Na última página do livro, a artista apresenta dois mapas da América Latina, sobrepondo textos também de caráter crítico às imagens. Neles, os limites atuais entre o Brasil e os países vizinhos são alterados ou realçados, quer pela alusão gráfica ao Tratado de Tordesilhas, quer pelo realce e consequente exclusão da imagem do Brasil dentro do contexto da América Latina. Esses dois mapas, como será visto, são importantes para as transformações da poética da artista, pelo fato de apontarem, pela primeira vez, para a preocupação de Anna Bella Geiger com a arbitrariedade das linhas de fronteira, questão gráfica/formal que ressurgirá em suas pinturas dos anos 1980. Os mapas também podem ser pensados como objetos estéticos, abertos por diferentes métodos, conectáveis e modificáveis, que se prestam a interpretações poéticas, incorporam valores culturais e crenças políticas ao figurarem e reconfigurarem o espaço, como definem Deleuze e Guatarri.
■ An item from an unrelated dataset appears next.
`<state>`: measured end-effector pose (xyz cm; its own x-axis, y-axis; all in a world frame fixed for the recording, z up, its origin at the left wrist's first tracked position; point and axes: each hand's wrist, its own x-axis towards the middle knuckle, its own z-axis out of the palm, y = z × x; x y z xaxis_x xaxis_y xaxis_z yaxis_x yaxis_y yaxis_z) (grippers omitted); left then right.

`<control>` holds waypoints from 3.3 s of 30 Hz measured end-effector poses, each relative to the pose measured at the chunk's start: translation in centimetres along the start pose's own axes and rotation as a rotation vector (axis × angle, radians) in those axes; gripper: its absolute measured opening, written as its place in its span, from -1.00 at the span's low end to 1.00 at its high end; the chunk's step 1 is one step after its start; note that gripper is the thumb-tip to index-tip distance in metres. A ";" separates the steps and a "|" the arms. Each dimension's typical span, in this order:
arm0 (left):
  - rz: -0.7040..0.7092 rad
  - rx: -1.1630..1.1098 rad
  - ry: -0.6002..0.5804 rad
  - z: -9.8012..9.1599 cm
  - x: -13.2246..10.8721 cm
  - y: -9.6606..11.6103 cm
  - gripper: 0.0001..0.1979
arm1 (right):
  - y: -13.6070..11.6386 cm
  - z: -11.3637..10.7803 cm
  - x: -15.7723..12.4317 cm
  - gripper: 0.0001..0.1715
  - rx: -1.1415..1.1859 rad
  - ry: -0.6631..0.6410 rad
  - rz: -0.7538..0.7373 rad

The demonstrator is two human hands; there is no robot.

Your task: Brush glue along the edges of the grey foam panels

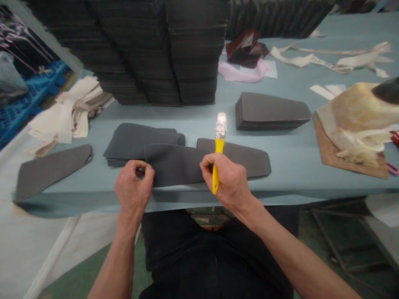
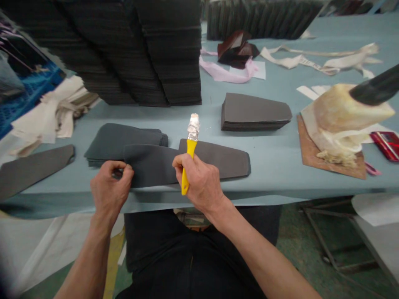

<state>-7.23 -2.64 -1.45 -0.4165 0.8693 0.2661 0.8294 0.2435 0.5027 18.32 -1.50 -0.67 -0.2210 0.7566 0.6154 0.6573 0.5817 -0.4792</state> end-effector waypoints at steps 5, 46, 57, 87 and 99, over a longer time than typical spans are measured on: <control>-0.029 -0.194 0.020 -1.8 -0.3 1.9 -0.78 | 0.7 -2.3 0.5 -0.85 0.018 0.083 0.009; 0.619 -0.217 -0.579 3.6 2.6 9.4 -0.66 | 11.2 -8.7 -4.8 -0.80 -0.126 0.168 0.407; 0.651 -0.139 -0.551 3.8 2.3 9.7 -0.64 | 11.3 -8.3 -5.4 -0.82 -0.174 0.131 0.440; 0.657 -0.289 -0.383 4.2 4.7 12.6 -0.70 | 9.9 -13.3 -3.8 -0.94 0.016 0.301 0.326; 1.210 -0.222 -0.465 10.6 8.8 24.4 -0.70 | 14.5 -14.5 1.9 -0.45 0.401 0.504 0.439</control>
<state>13.27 15.56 4.41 0.7452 0.5635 0.3567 0.4882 -0.8253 0.2838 37.87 4.09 2.59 0.4169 0.7713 0.4808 0.2766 0.3962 -0.8755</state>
Os anos 1990 são marcados por séries como a “série Fronteiriços”, em que novos materiais foram usados. As formas cartográficas reaparecem vazadas em metal dentro de caixas de ferro ou gavetas de mapotecas preenchidas por encáustica. No limite entre gravura, pintura e objeto, essas obras são o emblema perfeito de toda sua produção na medida em que atualizam as séries anteriores.

Esse universo dividido, visível nos mapas e nas pinturas, permanecerá como questão crucial nas peças de metal e cera que Geiger produzirá a partir dos anos 1990. Situando-se, como bem lembrou Cocchiarale no texto citado, “entre os territórios consagrados do objeto, da gravura, da pintura, ao mesmo tempo em que continuam a representar aquela cisão, essas peças são a encarnação desse limite, onde se constituiu e se constitui a obra de Geiger”.
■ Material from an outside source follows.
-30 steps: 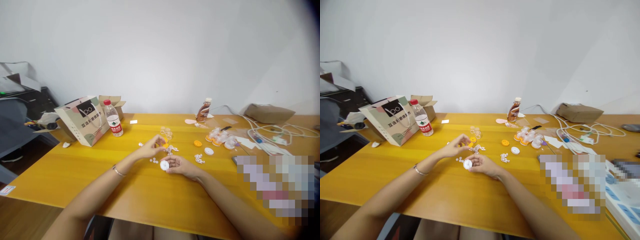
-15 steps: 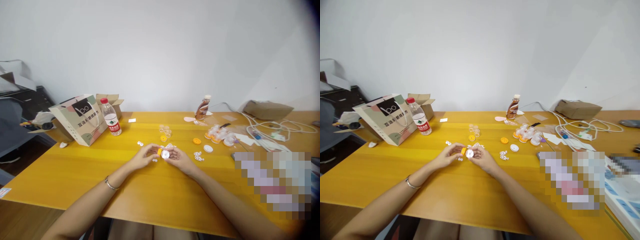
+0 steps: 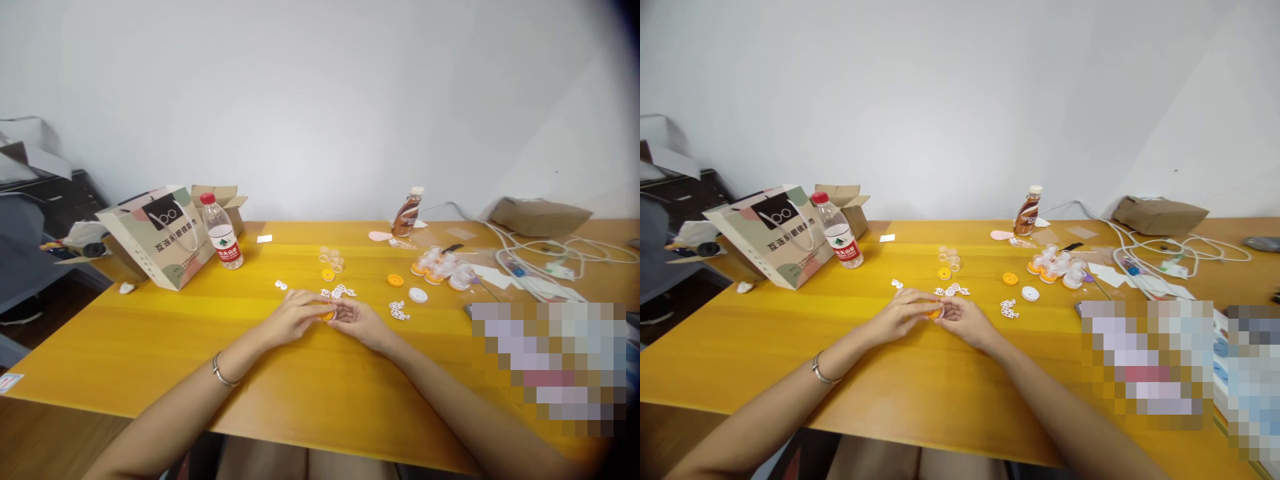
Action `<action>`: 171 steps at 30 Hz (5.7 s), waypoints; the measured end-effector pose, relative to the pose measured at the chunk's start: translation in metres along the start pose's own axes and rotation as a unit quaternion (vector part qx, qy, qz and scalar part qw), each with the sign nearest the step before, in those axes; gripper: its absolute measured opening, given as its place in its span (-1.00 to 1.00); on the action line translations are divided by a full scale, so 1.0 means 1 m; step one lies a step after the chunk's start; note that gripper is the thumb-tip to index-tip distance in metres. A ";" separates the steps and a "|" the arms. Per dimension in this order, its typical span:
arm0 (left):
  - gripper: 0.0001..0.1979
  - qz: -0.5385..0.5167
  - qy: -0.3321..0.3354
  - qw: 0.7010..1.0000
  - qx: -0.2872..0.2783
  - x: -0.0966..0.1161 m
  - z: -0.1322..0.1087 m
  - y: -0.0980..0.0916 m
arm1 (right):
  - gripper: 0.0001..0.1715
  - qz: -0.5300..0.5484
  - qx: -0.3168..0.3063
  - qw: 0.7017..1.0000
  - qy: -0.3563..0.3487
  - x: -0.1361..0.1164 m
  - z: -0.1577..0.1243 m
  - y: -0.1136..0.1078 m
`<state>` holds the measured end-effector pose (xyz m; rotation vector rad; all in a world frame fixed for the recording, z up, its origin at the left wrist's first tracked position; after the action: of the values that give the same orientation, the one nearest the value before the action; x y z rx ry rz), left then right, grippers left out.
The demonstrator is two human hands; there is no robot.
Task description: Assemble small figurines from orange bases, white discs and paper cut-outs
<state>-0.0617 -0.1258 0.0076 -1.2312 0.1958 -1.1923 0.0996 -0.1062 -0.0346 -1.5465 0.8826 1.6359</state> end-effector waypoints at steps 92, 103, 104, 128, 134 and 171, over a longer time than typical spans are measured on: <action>-0.76 0.189 -0.091 0.978 0.000 -0.030 0.010 0.020 | -0.76 -0.434 0.063 0.897 0.060 -0.030 -0.014 -0.066; -0.85 0.197 -0.115 0.974 0.017 -0.033 0.012 0.017 | -0.75 -0.464 0.107 0.879 -0.039 -0.014 0.000 -0.053; -0.84 0.188 -0.115 0.975 0.020 -0.033 0.012 0.017 | -0.73 -0.463 0.115 0.878 -0.033 -0.016 0.000 -0.054; -0.80 0.087 -0.135 0.980 0.116 -0.034 0.006 -0.003 | -0.66 -0.042 0.150 0.986 0.052 -0.013 0.000 -0.030; -0.78 -0.132 -0.202 0.957 0.159 -0.041 0.005 0.005 | -0.68 0.025 0.141 0.988 0.055 -0.008 0.000 -0.029; -0.80 -0.063 -0.015 0.994 0.092 0.000 0.008 0.009 | -0.73 0.084 0.025 0.991 0.101 -0.010 -0.006 -0.009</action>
<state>-0.0503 -0.1221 0.0036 -1.1112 -0.0148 -1.2716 0.1107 -0.1070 -0.0250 -1.6618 1.1810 1.5784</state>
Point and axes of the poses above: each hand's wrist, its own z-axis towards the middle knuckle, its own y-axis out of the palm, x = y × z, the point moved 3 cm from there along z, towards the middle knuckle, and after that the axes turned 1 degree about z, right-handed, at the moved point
Nessa peça, e em todas as outras da série, Geiger opõe à lógica das arbitrariedades geopolíticas a dimensão do afeto e da memória que insistem em resinificar os dispositivos do poder a partir de um olhar singular, marcado pela História coletiva e individual.

Na exposição individual “Em Gavetas de Memórias”, a artista explora os sentidos e significados do mapa-múndi em suas representações e construções. A exposição é formada por um documentário com todas as etapas de produção de 12 gavetas, durante um período de 25 anos, e seis gravuras com mapas. A Gavetas de Memórias foi inspirada nas lembranças de quando o pai da artista usava latas de aveia para fazer objetos e formas de biscoito. Após ver uma gaveta de arquivo velho à venda em uma loja de antiguidades, Anna Bella Geiger idealizou o suporte para seus mapas. Marcas que eternizam as suas obras e valorizam ainda mais a sua personalidade forte e inquieta.